Diphosphorylated MRLC is required for organization of stress fibers in interphase cells and the contractile ring in dividing cells.

T Iwasaki1, M Murata-Hori, S Ishitobi, H Hosoya.   

Abstract

Activity of nonmuscle myosin II is regulated by phosphorylation of its regulatory light chain (MRLC). Phosphoryration of MRLC at both Thr18 and Ser19 (diphosphorylation) results in higher MgATPase activity and in promotion of the assembly of myosin II filaments than does that of MRLC at Ser19 (monophosphorylation) in vitro. To determine the roles of the diphosphorylated MRLC in vivo, we transfected three kinds of MRLC mutants, unphosphorylated, monophosphorylated and diphosphorylated forms (MRLC2(T18AS19A), substitution of both Ser19 and Thr18 by Ala; MRLC2(T18AS19D), Ser19 by Asp and Thr18 by Ala; and MRLC2(T18DS19D), both Ser19 and Thr18 by Asp, respectively), into HeLa cells.
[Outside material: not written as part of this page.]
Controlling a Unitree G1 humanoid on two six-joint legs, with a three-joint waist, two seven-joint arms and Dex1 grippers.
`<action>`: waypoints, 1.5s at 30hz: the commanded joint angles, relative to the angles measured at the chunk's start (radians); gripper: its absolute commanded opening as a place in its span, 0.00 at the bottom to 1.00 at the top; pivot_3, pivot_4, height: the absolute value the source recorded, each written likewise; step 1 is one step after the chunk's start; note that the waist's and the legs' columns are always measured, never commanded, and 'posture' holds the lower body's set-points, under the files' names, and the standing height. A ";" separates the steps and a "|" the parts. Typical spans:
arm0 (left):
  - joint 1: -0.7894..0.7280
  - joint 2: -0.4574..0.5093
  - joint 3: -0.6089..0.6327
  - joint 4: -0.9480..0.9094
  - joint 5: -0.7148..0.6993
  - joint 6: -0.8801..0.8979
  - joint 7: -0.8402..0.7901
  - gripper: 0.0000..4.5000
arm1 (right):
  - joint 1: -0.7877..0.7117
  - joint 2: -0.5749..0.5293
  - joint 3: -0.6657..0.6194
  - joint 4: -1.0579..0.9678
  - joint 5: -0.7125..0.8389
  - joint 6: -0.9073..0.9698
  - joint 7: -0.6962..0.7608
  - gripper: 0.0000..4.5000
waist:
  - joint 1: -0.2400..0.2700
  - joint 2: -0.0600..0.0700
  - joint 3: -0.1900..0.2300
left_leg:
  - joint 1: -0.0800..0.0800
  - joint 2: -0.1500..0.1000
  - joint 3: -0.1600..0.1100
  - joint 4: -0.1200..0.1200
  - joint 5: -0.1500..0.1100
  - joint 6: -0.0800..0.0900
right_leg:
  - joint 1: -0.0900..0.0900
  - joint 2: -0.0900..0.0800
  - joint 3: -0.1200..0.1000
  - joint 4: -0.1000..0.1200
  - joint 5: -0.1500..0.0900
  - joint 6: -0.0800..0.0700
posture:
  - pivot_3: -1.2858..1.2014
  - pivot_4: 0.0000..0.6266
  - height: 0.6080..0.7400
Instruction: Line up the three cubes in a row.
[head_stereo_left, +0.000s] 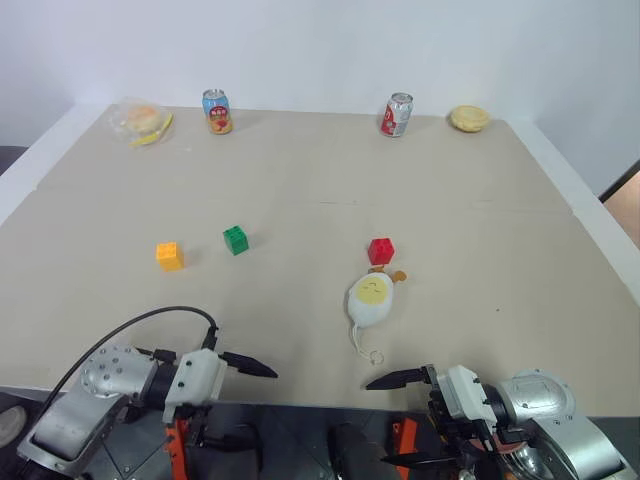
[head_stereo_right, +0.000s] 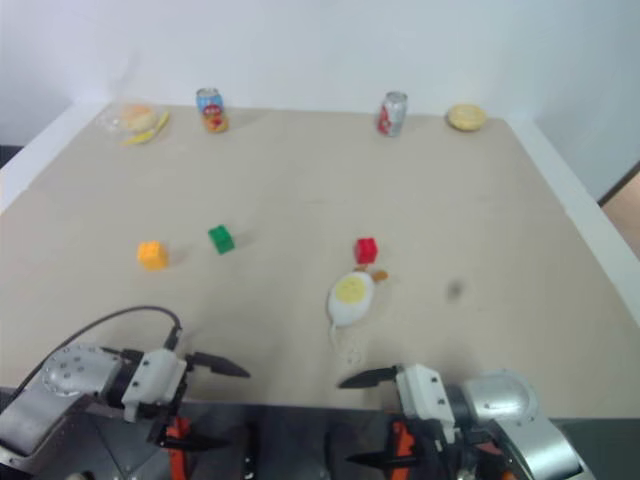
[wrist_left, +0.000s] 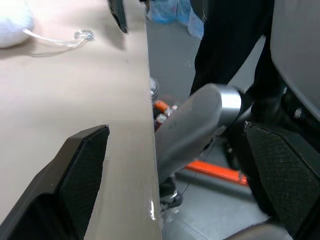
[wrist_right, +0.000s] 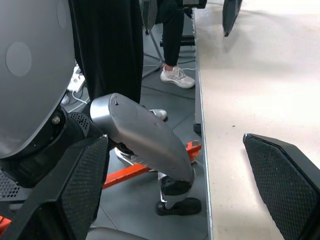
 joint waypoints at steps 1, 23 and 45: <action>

Cells overexpressing the mutant MRLC2(T18DS19D) contained a larger number of actin filament bundles than did those overexpressing the mutant MRLC2(T18AS19D). Moreover, cells overexpressing the nonphosphorylatable mutant MRLC2(T18AS19A) showed a decrease in the number of actin filament bundles. Taken together, our data suggest that diphosphorylation of MRLC plays an important role in regulating actin filament assembly and reorganization in nonmuscle cells.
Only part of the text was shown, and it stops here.